Como no tengo en este mundo ciento cincuenta mil bigotes a mi servicio, no pretendo en absoluto hacer la guerra. No anhelo sino desertar honestamente, cuidar mi salud, volver a verla a usted, olvidar este sueño de tres años.
Veo bien que se ha exprimido la naranja; hay que pensar en salvar la cáscara. Voy a hacerme para mi instrucción un pequeño diccionario sobre los usos de los reyes.

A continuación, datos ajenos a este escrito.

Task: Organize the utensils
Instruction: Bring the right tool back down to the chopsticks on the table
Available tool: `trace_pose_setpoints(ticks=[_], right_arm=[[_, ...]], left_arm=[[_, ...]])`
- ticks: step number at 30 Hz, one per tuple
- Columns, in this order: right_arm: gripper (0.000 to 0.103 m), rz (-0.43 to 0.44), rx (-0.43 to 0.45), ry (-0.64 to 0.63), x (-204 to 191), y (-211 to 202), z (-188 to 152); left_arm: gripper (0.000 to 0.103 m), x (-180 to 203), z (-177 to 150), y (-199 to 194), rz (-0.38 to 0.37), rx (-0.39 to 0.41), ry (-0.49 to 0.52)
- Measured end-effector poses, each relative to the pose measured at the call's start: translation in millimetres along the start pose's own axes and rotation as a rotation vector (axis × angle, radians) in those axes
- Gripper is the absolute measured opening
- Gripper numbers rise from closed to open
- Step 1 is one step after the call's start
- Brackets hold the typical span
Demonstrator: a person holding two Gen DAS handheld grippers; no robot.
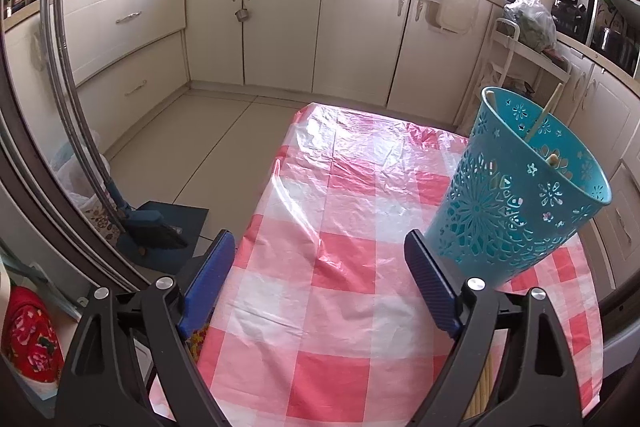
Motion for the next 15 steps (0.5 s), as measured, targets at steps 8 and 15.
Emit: trace_pose_setpoints(ticks=[8, 15], right_arm=[[0.026, 0.002, -0.244, -0.059, 4, -21, -91], [0.026, 0.061, -0.489, -0.061, -21, -2, -168]], left_arm=[[0.084, 2, -4, -1, 0.004, -0.005, 0.021], [0.084, -2, -11, 1, 0.015, -0.027, 0.027]])
Point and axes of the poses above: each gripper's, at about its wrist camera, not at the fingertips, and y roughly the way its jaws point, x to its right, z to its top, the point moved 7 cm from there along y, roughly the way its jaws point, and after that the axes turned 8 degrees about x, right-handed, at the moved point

Mi amigo significa mi esclavo.
Mi querido amigo quiere decir usted me es más que indiferente. Entienda por yo lo haré dichoso: yo lo toleraré tanto como me sea útil.
Cene conmigo esta noche significa: me burlaré de usted esta noche.
El diccionario puede ser largo. Es un artículo para incluir en la Enciclopedia.
Con toda seriedad, esto estruja el corazón. ¿Es posible todo lo que he visto? ¡Deleitarse en malquistar entre sí a quienes viven con él! ¡Decirle a un hombre las cosas más tiernas y escribir contra él requisitorias! ¡Y qué requisitorias! ¡Arrancar a un hombre de su patria con las promesas más sagradas y maltratarlo con la malicia más negra! ¡Qué contrastes! ¡Y es el mismo hombre que me escribía tantas cosas filosóficas y a quien creí filósofo! Y lo llamé el Salomón del Norte…
Usted se acuerda de esa vieja carta que nunca le inspiró confianza. Usted es filósofo, me decía, yo lo soy también. Ay, Señor, no lo somos ni el uno ni el otro.
[1] Voltaire, Répertoire des lectures populaires, premier volume, Imprimerie Paul Brodard, Paris, 1919.